I Got Life! () is a 2017 French drama film directed by Blandine Lenoir.

Plot 
Aurore is fifty years old, separated from her husband, Nanar, and with two grown up daughters. The restaurant she works at is under new management from an insufferable boss, and she is suffering with symptoms of the menopause. While pretending to view an apartment that her friend Marie-Noelle (known as Mano) is selling, she reencounters an old flame and her former husband’s best friend, Christophe, with whom she reconnects.

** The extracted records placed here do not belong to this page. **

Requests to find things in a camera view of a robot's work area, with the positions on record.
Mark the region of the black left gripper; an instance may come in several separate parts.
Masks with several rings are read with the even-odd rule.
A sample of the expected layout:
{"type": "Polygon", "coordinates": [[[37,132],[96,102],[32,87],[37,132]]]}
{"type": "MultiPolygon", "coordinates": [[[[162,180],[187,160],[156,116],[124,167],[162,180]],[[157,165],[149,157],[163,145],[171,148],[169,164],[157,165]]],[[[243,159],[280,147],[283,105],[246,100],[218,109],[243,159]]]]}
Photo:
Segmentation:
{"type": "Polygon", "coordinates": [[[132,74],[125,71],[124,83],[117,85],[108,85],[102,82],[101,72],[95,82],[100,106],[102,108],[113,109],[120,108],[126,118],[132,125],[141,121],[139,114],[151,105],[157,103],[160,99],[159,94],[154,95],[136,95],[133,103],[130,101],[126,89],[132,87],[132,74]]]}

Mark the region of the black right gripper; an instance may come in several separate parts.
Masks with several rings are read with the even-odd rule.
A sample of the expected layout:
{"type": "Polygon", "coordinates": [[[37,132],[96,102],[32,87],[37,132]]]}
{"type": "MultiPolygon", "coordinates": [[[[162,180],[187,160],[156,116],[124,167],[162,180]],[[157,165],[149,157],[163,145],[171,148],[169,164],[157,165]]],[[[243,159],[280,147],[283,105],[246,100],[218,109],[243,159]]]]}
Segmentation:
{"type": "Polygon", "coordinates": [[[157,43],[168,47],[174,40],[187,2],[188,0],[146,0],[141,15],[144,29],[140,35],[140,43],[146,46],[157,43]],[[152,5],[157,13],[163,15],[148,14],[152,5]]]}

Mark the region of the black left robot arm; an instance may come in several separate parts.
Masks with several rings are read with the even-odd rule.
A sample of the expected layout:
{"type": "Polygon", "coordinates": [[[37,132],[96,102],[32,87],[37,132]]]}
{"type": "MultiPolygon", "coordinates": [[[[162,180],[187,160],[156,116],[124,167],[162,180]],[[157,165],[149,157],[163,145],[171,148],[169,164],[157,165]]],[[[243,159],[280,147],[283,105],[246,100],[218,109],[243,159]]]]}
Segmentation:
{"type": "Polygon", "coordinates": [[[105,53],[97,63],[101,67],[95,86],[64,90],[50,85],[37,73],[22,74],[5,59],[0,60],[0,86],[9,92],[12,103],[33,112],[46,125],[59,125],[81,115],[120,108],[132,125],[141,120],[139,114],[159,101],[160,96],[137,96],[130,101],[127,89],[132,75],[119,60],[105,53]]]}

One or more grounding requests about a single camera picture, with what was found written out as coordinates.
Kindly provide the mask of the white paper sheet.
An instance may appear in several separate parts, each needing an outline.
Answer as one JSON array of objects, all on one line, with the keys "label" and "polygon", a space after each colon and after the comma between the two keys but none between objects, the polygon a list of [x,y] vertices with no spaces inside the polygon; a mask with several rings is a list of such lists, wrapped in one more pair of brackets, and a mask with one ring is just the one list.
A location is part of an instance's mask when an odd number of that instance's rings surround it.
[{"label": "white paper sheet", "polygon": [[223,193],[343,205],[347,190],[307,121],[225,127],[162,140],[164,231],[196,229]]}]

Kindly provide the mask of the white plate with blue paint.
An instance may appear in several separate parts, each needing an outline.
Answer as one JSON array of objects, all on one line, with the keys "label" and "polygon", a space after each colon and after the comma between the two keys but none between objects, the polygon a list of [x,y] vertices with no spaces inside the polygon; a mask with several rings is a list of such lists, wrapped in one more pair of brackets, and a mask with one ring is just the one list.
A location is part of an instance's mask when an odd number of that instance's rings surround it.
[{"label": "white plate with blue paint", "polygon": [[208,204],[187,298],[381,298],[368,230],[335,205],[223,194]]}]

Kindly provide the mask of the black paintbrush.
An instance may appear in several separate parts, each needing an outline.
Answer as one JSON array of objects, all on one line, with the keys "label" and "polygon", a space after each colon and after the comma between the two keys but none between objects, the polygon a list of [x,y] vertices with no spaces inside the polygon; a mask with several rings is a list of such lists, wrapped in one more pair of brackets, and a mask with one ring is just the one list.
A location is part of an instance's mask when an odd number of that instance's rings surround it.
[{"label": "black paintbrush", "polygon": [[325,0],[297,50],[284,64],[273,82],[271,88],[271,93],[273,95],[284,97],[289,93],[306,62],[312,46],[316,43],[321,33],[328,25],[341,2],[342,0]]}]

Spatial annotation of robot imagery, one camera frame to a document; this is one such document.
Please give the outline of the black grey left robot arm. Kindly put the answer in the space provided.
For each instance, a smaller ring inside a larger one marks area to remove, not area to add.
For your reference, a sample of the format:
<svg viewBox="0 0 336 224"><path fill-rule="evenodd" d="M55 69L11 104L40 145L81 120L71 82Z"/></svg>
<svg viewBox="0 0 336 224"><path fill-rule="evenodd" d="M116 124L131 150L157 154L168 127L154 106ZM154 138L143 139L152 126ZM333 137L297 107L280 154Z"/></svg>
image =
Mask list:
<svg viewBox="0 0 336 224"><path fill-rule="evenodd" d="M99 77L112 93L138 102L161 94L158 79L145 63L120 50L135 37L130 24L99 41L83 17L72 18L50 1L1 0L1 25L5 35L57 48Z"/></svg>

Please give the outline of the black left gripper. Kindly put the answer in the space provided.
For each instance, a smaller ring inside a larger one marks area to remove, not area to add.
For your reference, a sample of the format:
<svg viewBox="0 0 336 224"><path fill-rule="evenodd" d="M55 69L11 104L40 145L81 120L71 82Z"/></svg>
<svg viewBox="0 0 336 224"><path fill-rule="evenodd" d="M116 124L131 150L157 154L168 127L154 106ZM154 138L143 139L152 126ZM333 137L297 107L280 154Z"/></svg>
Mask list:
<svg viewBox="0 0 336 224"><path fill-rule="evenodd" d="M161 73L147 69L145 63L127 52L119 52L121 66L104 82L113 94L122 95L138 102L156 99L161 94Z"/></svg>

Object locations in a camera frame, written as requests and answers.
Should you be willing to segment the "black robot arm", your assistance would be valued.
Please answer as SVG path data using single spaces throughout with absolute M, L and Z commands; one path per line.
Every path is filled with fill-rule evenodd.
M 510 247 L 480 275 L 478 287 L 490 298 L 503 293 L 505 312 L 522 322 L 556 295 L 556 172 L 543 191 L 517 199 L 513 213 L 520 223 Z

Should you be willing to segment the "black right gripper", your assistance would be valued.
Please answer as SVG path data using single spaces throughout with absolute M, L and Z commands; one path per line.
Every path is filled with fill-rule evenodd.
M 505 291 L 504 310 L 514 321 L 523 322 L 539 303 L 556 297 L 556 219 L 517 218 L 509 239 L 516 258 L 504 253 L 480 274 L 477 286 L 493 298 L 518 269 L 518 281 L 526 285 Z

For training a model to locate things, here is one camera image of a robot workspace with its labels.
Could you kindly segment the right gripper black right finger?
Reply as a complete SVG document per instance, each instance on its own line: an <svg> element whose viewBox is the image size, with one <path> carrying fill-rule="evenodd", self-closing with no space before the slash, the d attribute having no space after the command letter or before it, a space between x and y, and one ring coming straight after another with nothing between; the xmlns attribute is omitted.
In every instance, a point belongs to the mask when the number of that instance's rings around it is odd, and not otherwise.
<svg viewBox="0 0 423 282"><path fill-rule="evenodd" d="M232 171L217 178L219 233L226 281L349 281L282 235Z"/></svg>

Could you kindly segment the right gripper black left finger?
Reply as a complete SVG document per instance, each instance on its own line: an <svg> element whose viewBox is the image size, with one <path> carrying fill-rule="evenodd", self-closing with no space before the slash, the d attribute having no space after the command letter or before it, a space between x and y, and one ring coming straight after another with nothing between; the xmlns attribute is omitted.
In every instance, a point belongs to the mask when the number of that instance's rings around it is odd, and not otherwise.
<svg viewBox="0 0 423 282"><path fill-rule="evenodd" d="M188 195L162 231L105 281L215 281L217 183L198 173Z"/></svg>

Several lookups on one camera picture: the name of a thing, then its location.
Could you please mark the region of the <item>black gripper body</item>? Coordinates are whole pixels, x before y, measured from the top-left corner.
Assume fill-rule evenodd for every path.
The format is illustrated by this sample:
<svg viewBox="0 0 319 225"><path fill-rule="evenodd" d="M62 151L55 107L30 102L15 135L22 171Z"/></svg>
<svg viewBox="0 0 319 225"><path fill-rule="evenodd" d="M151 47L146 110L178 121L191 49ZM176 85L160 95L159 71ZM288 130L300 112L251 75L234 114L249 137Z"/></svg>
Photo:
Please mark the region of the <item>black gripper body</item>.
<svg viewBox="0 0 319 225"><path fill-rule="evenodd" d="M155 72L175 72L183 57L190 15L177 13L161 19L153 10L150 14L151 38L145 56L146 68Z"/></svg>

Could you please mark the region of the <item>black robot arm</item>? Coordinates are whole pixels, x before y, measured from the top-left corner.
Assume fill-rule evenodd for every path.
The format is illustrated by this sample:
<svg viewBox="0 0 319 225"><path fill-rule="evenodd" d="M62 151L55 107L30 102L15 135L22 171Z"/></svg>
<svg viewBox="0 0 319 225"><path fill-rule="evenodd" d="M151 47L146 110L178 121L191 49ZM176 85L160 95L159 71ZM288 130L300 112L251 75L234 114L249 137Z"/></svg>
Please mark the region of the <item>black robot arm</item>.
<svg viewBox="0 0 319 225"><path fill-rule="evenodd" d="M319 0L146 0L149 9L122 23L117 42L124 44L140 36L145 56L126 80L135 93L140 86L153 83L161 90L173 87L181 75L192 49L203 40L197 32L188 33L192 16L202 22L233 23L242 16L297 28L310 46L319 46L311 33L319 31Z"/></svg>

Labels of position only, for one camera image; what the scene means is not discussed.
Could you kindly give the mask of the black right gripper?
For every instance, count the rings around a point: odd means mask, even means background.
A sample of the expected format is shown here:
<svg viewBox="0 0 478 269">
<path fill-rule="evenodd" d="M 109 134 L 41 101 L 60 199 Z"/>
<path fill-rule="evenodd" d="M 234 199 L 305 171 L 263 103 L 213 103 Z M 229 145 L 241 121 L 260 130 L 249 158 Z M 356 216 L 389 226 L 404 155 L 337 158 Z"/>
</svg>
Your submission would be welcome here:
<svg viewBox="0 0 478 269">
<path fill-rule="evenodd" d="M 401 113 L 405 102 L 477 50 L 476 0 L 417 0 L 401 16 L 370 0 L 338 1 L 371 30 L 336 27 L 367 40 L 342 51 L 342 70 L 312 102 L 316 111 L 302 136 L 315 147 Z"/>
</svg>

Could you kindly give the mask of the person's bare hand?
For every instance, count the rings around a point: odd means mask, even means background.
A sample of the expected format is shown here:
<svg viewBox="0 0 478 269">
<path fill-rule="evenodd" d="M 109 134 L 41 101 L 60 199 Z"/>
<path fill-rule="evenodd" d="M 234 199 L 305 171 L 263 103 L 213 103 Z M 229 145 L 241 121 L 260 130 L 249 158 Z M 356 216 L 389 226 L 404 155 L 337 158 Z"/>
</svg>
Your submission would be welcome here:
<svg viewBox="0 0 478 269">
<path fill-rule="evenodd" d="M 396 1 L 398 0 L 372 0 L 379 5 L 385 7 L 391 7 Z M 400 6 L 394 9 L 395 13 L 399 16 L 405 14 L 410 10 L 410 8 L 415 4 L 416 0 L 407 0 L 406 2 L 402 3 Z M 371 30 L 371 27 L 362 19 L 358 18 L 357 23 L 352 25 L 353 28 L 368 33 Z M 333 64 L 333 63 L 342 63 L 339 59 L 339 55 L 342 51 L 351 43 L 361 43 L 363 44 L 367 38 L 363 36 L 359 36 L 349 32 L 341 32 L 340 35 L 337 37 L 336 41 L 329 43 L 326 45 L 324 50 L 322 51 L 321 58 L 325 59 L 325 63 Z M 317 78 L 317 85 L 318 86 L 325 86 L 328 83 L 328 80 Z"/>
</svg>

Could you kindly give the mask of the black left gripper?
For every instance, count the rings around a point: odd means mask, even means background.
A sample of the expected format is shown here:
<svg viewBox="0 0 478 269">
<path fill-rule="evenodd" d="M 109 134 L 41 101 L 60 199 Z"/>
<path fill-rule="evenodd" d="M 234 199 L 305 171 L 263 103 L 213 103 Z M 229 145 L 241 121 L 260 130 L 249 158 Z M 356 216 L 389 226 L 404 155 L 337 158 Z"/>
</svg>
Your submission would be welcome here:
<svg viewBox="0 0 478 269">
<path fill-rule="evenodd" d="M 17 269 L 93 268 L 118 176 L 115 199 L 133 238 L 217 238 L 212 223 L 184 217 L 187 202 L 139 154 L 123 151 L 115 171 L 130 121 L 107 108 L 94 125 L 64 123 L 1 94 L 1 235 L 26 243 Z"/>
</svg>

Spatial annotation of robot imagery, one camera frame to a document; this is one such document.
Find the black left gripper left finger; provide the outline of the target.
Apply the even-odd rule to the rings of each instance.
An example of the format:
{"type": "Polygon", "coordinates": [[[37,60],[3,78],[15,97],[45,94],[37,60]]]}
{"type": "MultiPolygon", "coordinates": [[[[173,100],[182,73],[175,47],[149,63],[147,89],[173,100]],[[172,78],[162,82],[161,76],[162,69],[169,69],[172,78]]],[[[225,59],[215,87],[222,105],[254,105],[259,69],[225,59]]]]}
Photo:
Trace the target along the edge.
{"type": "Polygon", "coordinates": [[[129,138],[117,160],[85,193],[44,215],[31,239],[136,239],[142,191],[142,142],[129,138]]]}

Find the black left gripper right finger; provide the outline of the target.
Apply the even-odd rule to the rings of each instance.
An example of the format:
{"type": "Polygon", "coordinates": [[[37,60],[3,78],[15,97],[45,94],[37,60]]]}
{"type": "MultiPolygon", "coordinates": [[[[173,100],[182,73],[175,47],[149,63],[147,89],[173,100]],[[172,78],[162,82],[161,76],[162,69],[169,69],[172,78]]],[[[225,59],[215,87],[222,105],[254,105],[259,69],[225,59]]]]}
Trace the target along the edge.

Her eldest daughter, Marina, tells her that she is pregnant. Aurore at first is worried that Marina is making a similar mistake to her in having a baby so young, which upsets Marina. Aurore arranges for Marina to have her initial scans at the hospital where Christophe works in order to see him again, although this leads to a further argument and reconciliation. Christophe and Aurore meet for a few dates. Infuriated by the changes to the restaurant, Aurore quits her job as a waitress.

Aurore’s younger daughter, Lucie, announces that she is leaving for Barcelona with her boyfriend, who is moving there for work. Nanar tells Aurore that he wants a divorce so he can marry his new partner, with whom he now has two young daughters. Aurore stops seeing Christophe, and starts seeing Hervé, whom she met at a party hosted by Mano. After some time at the job centre, Aurore finds a job as a cleaner for a group of four retired women.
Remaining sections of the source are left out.